Listing 10.16 Java Fragment to Log In
ConnectorConfig config = new ConnectorConfig();
config.setUsername(user);
config.setPassword(pass);
EnterpriseConnection connection = Connector.newConnection(config);
When you’re done with a session, you can invoke the logout API call. It causes the session to become invalid, ensuring that it is not used accidentally elsewhere by your program.
By default, sessions expire after two hours, but you can change this in the Administration Setup area by clicking Security Controls, Session Settings. Web service calls that use an expired or invalid session throw an exception with an INVALID_SESSION_ID exception code.
Troubleshooting Login Problems
All logins to Force.com create an entry in the login history, shown in Figure 10.5. To view it, go to the Administration Setup area and click Manage Users, Login History.

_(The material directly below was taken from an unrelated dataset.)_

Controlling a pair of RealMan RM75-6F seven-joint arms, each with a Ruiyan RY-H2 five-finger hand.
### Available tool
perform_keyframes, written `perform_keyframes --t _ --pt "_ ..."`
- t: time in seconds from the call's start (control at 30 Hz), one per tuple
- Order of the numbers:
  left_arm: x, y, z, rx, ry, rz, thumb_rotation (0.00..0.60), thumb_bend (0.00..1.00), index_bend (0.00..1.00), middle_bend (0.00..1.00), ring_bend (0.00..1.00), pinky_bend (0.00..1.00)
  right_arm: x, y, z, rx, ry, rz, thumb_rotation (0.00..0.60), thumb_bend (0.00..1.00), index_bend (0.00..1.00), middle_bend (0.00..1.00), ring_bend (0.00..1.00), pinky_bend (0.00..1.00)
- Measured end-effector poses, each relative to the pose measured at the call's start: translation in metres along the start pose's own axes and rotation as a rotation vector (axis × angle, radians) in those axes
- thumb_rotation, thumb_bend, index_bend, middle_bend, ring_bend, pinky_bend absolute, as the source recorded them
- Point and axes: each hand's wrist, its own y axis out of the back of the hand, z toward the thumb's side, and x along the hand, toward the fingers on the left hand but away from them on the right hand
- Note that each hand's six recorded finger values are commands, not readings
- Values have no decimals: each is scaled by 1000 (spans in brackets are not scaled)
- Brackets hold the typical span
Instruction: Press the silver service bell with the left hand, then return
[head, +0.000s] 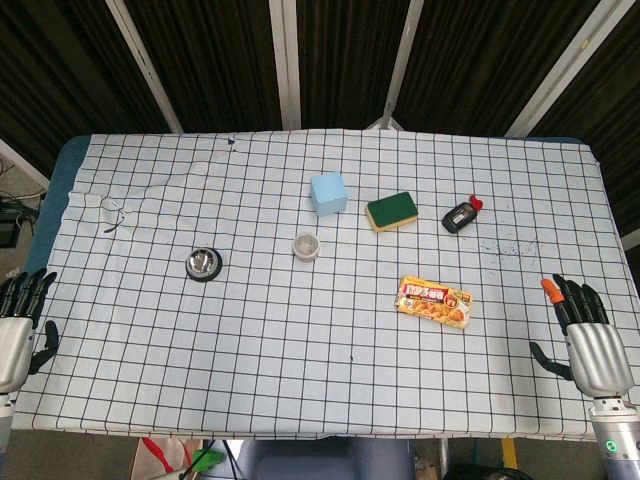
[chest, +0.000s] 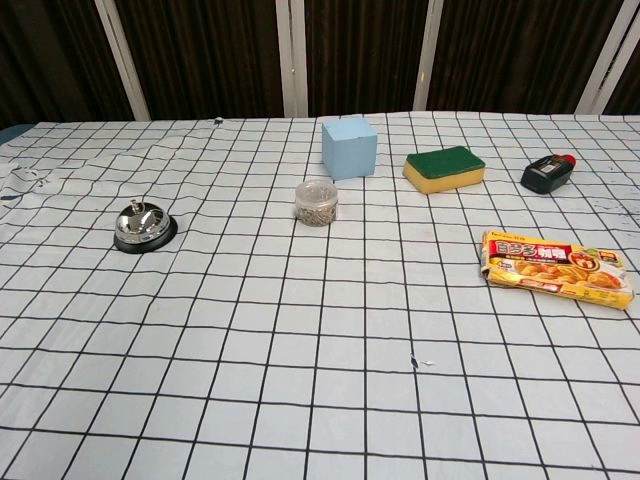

The login history can be helpful for troubleshooting login problems. If you see your program’s login attempt listed but failed, the login request has successfully reached Force.com’s servers but is being rejected. If the request is not listed at all, you need to investigate the connection between your server and Force.com.
Force.com Data Types in SOAP
Table 10.2 lists the Force.com data types and their mapping to SOAP data types.
Refer to the documentation for your programming language or SOAP utility library to map SOAP types to language-specific data types.
Error Handling
Three categories of errors are raised by Force.com SOAP API, described here from lowest to highest level of abstraction:
1. System exceptions—System exceptions are language-specific and indicate lower-level problems occurring in the Web services stack. For example, using Java with the WSC, the ConnectionException contains nested exceptions to indicate specific problems, such as a java.net.SocketException.
2. API faults—API faults are caused by malformed SOAP messages, authentication failures, or query-related problems. They are SOAP-level errors that contain an exception code and a message. For example, in Java, a LoginFault class extends ApiFault and indicates that the login to Force.com failed. A general API fault with an exception code of INSUFFICIENT_ACCESS indicates that the user does not have sufficient access to perform the operation.
3. Application errors—These are language-neutral, Force.com-specific errors that vary based on the Web services involved. For example, services that modify one or more records return an Error object upon failure. The Error object contains a status code, a message, and an array of fields impacted by the error. As a concrete example, if your record modification violates the referential integrity of the Force.com database, an Error object containing FIELD_INTEGRITY_EXCEPTION as its status code is returned.